- Alpurai
- الپوری Location within Pakistan
- Coordinates: 34°32′N 72°23′E﻿ / ﻿34.54°N 72.39°E
- Country: Pakistan
- Province: Khyber-Pakhtunkhwa
- Elevation: 1,587 m (5,207 ft)
- Time zone: UTC+5 (PST)

= Alpuri =

Alpuri (الپوری) is the capital of Shangla District in the Khyber-Pakhtunkhwa province of Pakistan. It is located at and has an average elevation of 1587 meters. The place has a government degree college and District headquarters hospital. District police officer, deputy commissioner and various offices are also located here. It is famous for its cold weather in summer and snow fall in winter. For local people it is the hub of healthcare as it has a district headquarter hospital and multiple private hospitals such as Mansoor doctors' hospital.

==Education==
Currently, there are currently two government colleges, which provide education at intermediate level.

==Climate==
With a mild and generally warm and temperate climate, Alpuri features a humid subtropical climate (Cfa) under the Köppen climate classification. The average temperature in Alpuri is 15.8 °C, while the annual precipitation averages 1040 mm. Even in the driest months, there is a lot of precipitation. November is the driest month with 25 mm of precipitation, while July, the wettest month, has an average precipitation of 155 mm.

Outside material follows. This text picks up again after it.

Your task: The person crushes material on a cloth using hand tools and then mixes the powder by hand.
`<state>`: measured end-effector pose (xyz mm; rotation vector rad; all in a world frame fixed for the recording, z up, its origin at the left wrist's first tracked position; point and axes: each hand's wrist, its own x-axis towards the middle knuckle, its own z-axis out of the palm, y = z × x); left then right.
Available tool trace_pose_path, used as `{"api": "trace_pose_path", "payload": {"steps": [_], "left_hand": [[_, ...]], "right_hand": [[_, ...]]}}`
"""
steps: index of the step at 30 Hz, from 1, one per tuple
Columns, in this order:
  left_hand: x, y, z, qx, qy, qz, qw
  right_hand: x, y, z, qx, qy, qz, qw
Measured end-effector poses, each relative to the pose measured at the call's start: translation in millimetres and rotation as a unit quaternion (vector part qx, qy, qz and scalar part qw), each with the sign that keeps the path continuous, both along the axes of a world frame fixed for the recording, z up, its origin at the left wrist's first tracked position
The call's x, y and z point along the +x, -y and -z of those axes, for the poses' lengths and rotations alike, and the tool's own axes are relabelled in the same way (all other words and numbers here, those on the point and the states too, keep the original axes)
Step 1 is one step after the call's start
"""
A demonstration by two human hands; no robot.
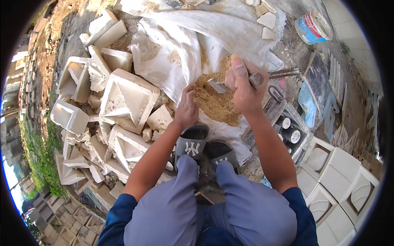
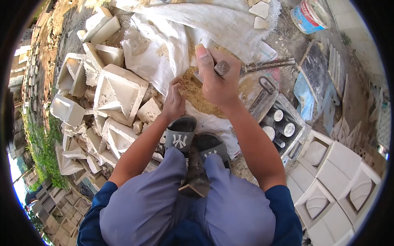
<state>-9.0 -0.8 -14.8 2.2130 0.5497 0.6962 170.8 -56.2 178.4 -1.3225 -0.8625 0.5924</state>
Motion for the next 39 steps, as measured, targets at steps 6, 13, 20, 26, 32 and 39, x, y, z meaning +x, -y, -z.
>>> {"api": "trace_pose_path", "payload": {"steps": [6,13,20,26,32,39], "left_hand": [[4.4,-0.8,1.2,-0.027,-0.026,-0.006,0.999],[0.6,-0.5,-0.4,-0.038,-0.063,0.02,0.997],[1.5,-1.6,-1.8,-0.024,-0.042,0.015,0.999],[0.5,3.0,0.0,-0.059,-0.066,-0.024,0.996],[2.4,1.7,-12.0,-0.021,-0.092,0.009,0.995],[3.2,1.9,-4.9,0.011,-0.102,0.021,0.994]], "right_hand": [[4.4,-5.1,62.9,-0.035,0.062,-0.039,0.997],[24.4,-7.0,7.2,0.054,-0.072,-0.043,0.995],[17.2,0.1,60.6,0.009,0.016,-0.038,0.999],[12.4,49.6,67.1,-0.034,0.01,-0.065,0.997],[35.6,68.9,29.3,0.099,-0.187,0.078,0.974],[73.5,89.6,33.6,0.042,-0.204,0.3,0.931]]}}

July is the hottest month of the year with an average temperature of 25.4 °C. The coldest month January has an average temperature of 4.5 °C.

Climate data for Alpuri
| Month | Jan | Feb | Mar | Apr | May | Jun | Jul | Aug | Sep | Oct | Nov | Dec | Year |
| Mean daily maximum °C (°F) | 8.6 (47.5) | 10.4 (50.7) | 15.3 (59.5) | 20.8 (69.4) | 26.2 (79.2) | 32.1 (89.8) | 31.6 (88.9) | 30.0 (86.0) | 28.0 (82.4) | 23.8 (74.8) | 18.1 (64.6) | 11.3 (52.3) | 21.3 (70.4) |
| Daily mean °C (°F) | 4.5 (40.1) | 6.0 (42.8) | 10.3 (50.5) | 15.3 (59.5) | 20.0 (68.0) | 25.3 (77.5) | 25.4 (77.7) | 24.3 (75.7) | 21.8 (71.2) | 17.3 (63.1) | 12.2 (54.0) | 6.8 (44.2) | 15.8 (60.4) |
| Mean daily minimum °C (°F) | 0.4 (32.7) | 1.6 (34.9) | 5.4 (41.7) | 9.9 (49.8) | 13.8 (56.8) | 18.5 (65.3) | 19.9 (67.8) | 18.6 (65.5) | 15.6 (60.1) | 10.9 (51.6) | 6.3 (43.3) | 2.3 (36.1) | 10.3 (50.5) |
Source: Climate-Data.org

==2007 fighting==
On 13 November 2007 militants of the Tehreek-e-Nafaz-e-Shariat-e-Mohammadi ("Movement for the Enforcement of Sharia") from neighbouring Swat were reported to have captured Alpuri district headquarters. This seems to have been part of a general push into Shangla District. The local police fled without resisting the advancing militant force which, in addition to local militants, also included Uzbek, Tajik and Chechen volunteers.

The militants vacated the town again on November 22/23, with government troops approaching. Fighting in Matta and Kabal areas of Swat and parts of Malakand continued, and the Alpuri area was by and large cut off from the outside. The militants' offensive was so unexpected that residents in Shangla were reporting food shortages, as they had no time to stock up on supplies.

== 2009 Alpuri Bombing ==

On 12th Oct 2009, a serious suicide bomb blast caused 47 deaths in this village.